PROBLEM DESCRIPTION: Word for word, restate the data that follows, omitting the images.

DATA EXTRACT:

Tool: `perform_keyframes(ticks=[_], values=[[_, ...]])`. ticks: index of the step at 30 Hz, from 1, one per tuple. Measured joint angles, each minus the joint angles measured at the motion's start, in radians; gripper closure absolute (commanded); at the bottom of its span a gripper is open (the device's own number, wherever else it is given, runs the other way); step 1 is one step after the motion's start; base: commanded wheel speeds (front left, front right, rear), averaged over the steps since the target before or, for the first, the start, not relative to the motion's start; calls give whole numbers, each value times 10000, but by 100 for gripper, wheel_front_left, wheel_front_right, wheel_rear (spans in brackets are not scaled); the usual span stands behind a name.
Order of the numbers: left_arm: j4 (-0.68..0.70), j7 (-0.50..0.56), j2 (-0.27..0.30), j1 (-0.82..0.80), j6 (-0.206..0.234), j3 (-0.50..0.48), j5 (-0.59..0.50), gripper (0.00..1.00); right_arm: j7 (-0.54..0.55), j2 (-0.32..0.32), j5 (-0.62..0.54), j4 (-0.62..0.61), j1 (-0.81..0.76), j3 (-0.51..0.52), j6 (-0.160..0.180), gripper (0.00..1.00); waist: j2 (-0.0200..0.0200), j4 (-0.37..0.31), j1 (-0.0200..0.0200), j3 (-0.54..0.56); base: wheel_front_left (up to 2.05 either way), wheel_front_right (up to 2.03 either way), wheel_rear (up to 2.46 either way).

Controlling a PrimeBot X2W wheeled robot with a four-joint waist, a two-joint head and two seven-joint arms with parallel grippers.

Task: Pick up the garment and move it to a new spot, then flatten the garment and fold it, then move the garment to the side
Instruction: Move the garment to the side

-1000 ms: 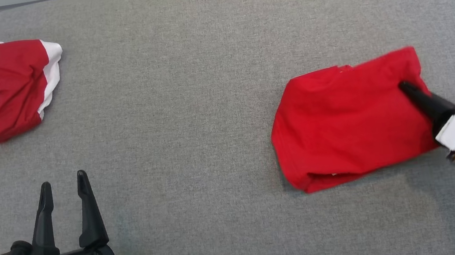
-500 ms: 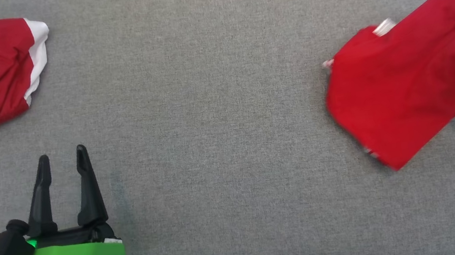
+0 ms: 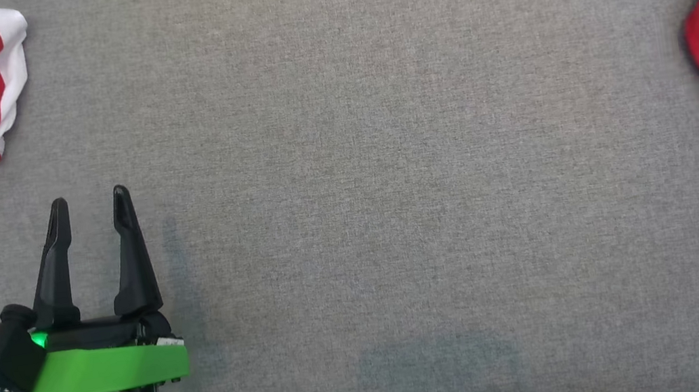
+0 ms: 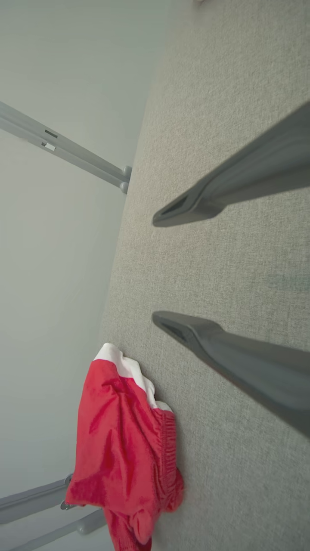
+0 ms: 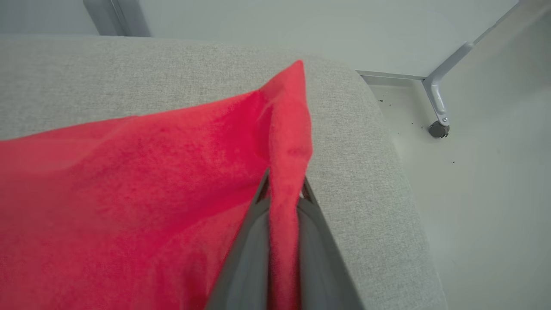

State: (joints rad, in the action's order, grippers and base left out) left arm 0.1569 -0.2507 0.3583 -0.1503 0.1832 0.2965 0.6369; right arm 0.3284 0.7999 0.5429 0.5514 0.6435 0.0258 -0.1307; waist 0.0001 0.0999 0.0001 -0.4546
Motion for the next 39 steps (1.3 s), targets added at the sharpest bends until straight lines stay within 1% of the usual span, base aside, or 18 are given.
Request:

FINISHED EXERCISE:
Tool: `perform_keyframes(ticks=[_], values=[[_, ...]])`. ticks: index of the step at 30 Hz, from 1, one per tuple. Measured joint angles, each minus the joint angles measured at the motion's start, in radians; gripper closure absolute (commanded); at the bottom of its span a gripper is open (the device's own number, wherever else it is given, runs the other way); step 1 is one step after the motion's start; base: commanded wheel speeds (front left, front right, rear), averaged over the steps since the target before or, for the first, the start, not relative to the motion's start; calls give whole numbers, each value times 10000, but by 100 for gripper, wheel_front_left, wheel_front_right, wheel_rear (spans in brackets are not scaled); the usual span stands behind a name.
Order of the numbers: left_arm: j4 (-0.68..0.70), j7 (-0.50..0.56), j2 (-0.27..0.30), j1 (-0.82..0.80), j6 (-0.206..0.234), j3 (-0.50..0.48), j5 (-0.59..0.50), gripper (0.00..1.00); right_arm: j7 (-0.54..0.55), j2 (-0.32..0.32), j5 (-0.62..0.54), j4 (-0.62..0.61), j1 (-0.81..0.76), j3 (-0.51..0.52), j6 (-0.160..0.180), gripper (0.00..1.00); waist: j2 (-0.0200..0.0200), j4 (-0.37..0.31), j1 (-0.0200..0.0200), j3 (-0.54..0.56); base: wheel_front_left (up to 2.05 either way), wheel_front_right (up to 2.03 either way), wheel_rear (up to 2.46 either way).

Controlling a PrimeBot X2W wheeled robot with a four-joint waist, a two-joint head and two seven-joint arms with parallel grippers.

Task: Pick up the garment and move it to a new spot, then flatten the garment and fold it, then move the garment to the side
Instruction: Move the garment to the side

-1000 ms: 
-500 ms: 
+0 ms: 
+0 ms: 
+0 ms: 

State: (joints rad, in the action's order, grippers and base left out) left arm 0.1569 -0.2507 0.3583 -0.1503 0.1832 0.2965 0.6369; right arm 0.3284 0.7999 0.5429 0.5514 0.6435 0.0258 -0.1307; waist 0.0001 0.0999 0.0001 -0.4546
Motion for the next 39 steps (1.3 s), targets added at the sharpest bends until straight lines stay within 1% of the usual span, base aside, or 18 are given.
Request:

The response is now complete.